Creed III, battesimo alla regia per Micheal B. Jordan e ‘addio’ alla vecchia guardia di Sylvester Stallone, ci riporta nei panni di Adonis Creed, figlio del celebre Apollo. Non ci troviamo qui, però, a parlare dell’albero genealogico di una delle saghe più conosciute della storia cinematografica, quanto più a voler descrivere ciò che ci è stato regalato, o meno, da questo primo lungometraggio del regista-protagonista.
La storia, con la solita voglia di non fare spoiler, parla del ritorno di un vecchio amico di Adonis Creed, Damian ‘Diamond’ Anderson (Joanathan Majors). Questo ritorno permette di frugare nel passato del protagonista, dove vedremo la nascita di ciò che sarà la trama. In questa, si vedrà lo sviluppo della situazione familiare dell’ex pugile, con un occhiolino, ben strizzato prima ed aperto poi in maniera tanto leggera quanto significativa, ai portatori di sordità e mutismo.
Il titolo si dimostra essere una spirale, che lentamente converge in una singolo punto, per poi esplodere in un finale tanto scontato quanto dinamico.
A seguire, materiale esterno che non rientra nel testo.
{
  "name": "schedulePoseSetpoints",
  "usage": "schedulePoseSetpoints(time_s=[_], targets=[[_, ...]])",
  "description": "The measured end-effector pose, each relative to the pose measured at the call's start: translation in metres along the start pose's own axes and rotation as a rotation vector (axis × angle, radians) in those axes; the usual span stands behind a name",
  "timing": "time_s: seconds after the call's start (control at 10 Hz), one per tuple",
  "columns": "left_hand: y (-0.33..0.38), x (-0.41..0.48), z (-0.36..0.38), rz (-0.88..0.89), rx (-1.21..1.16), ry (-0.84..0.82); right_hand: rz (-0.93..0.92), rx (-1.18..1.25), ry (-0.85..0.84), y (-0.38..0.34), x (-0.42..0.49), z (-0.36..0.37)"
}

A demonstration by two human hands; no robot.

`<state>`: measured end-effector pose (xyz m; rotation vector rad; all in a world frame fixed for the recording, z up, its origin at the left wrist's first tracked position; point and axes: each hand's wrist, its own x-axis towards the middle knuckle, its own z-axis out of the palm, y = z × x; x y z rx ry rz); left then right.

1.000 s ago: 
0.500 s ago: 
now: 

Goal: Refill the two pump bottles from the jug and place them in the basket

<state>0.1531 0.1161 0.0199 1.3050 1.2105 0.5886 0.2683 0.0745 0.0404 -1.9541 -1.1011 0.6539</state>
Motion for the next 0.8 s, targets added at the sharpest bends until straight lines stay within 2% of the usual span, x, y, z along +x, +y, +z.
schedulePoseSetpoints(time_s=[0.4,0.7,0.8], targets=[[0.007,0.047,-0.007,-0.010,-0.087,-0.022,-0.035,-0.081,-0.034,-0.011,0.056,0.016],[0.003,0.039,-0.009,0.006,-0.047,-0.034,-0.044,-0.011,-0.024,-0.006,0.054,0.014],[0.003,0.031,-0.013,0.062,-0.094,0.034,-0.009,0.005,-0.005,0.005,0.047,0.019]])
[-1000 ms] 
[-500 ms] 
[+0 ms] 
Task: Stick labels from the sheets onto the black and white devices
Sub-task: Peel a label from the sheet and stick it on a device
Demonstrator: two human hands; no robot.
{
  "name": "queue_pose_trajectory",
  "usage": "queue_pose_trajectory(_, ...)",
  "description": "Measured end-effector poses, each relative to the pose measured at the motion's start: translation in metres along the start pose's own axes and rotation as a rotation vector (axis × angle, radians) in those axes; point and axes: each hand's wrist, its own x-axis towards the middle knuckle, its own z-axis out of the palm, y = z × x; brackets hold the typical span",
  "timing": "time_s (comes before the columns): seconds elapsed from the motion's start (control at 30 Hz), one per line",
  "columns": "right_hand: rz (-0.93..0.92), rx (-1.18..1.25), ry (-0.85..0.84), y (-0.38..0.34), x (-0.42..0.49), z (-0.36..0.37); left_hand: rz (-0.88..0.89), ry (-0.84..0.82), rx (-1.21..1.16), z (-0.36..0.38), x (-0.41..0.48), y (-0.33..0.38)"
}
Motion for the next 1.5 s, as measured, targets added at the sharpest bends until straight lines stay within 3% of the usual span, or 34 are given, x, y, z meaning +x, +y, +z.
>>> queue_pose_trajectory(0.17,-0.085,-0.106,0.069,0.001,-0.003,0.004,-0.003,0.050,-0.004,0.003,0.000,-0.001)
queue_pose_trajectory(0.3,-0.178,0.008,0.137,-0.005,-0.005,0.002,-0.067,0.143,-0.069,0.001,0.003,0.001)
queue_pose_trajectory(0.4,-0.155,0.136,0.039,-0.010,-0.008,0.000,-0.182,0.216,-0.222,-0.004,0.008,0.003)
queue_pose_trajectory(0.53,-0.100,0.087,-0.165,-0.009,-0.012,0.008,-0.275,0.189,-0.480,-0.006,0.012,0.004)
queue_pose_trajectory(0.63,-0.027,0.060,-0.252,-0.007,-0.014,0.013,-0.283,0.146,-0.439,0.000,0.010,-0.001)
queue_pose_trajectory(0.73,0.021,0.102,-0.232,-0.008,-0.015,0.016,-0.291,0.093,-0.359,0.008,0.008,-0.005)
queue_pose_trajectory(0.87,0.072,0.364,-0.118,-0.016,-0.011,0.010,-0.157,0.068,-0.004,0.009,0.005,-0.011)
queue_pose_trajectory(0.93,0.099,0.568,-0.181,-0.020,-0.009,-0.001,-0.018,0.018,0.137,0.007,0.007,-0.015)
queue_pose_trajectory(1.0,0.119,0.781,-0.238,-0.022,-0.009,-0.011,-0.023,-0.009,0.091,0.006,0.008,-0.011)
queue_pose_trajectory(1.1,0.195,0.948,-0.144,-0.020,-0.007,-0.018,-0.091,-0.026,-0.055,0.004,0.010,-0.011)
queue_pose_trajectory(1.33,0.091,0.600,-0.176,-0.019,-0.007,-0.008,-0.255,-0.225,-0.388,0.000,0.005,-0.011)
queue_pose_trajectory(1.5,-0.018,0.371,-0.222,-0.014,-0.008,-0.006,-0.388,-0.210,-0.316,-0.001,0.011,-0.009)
Tale convergenza non solo risulta preparatoria per una risoluzione finale della trama, ma anche accompagnatrice di uno sviluppo psicologico dei personaggi. Jordan riesce a portare, in una pellicola con la boxe come sfondo, una situazione che viene ben servita fin dai primi secondi. Situazione che, però, viene intelligentemente lasciata sotto terra, pronta per essere ritirata fuori prepotentemente in alcuni momenti di svolta.
Per quanto l’impegno sia tangibile e la voglia di far bene anche, si può percepire un’acerbità nella regia del titolo, che non riesce mai veramente a sorprendere. Purtroppo, la pellicola casca nella banalità dello sviluppo di una storia già vista e rivista. Questo, però, non è sinonimo di sottotrame poco toccanti o non coinvolgenti, quanto più di trama la cui strada è chiara fin dall’inizio, portando ad un’assenza della scoperta e percorrendo un sentiero che prova ad allontanarsi dai titoli precedenti. Sicuramente, si percepisce l’inizio della staffetta tra Rocky, che si sta fermando, e Creed, che, al contrario, ha preso il testimone pronto ad accelerare e ad invertire la rotta. I non troppi incontri, infatti, descrivono in maniera piacevolmente alternativa la rapida, ed improbabile, crescita di Damian, spostando così il focus sportivo dal protagonista all’antagonista.
Qualche richiamo significativo, a ragion veduta, viene concesso meritatamente a chi ha costruito la storia – Rocky Balboa – in particolar modo, attraverso la corsa finale sulla montagna che riesce a far fare un tuffo nel cuore agli amanti più veterani della saga.
Di meritata menzione deve godere il lavoro dell’amico-antagonista, Jonathan Majors, che è riuscito a caratterizzare il personaggio con espressioni tanto dure quanto sofferenti. Il messaggio di tristezza e rabbia viene trasmesso allo spettatore in maniera mai velata, prima con le espressioni e, solo poi, con gesti degni di un buon ‘cattivo’, perdonate l’ossimoro. Il resto del cast, sicuramente di alto livello, compreso il regista stesso, dimostra bene le sue capacità espressive e attoriali, riuscendo a coinvolgere figure come Canelo tra gli altri. Coinvolgente e convincente, nei mai semplici ruoli di persone con handicap, l’interpretazione di Mila Davis-Kent, nei panni di Amara Creed.
La pellicola, distribuita da Warner Bros. nelle sale italiane dal 2 marzo 2023, merita sicuramente di essere vista nei suoi piacevoli 116 minuti. Risulta divertente e dinamica anche nelle parti della boxe, seppure con qualche osservazione tecnica a riguardo per i più attenti.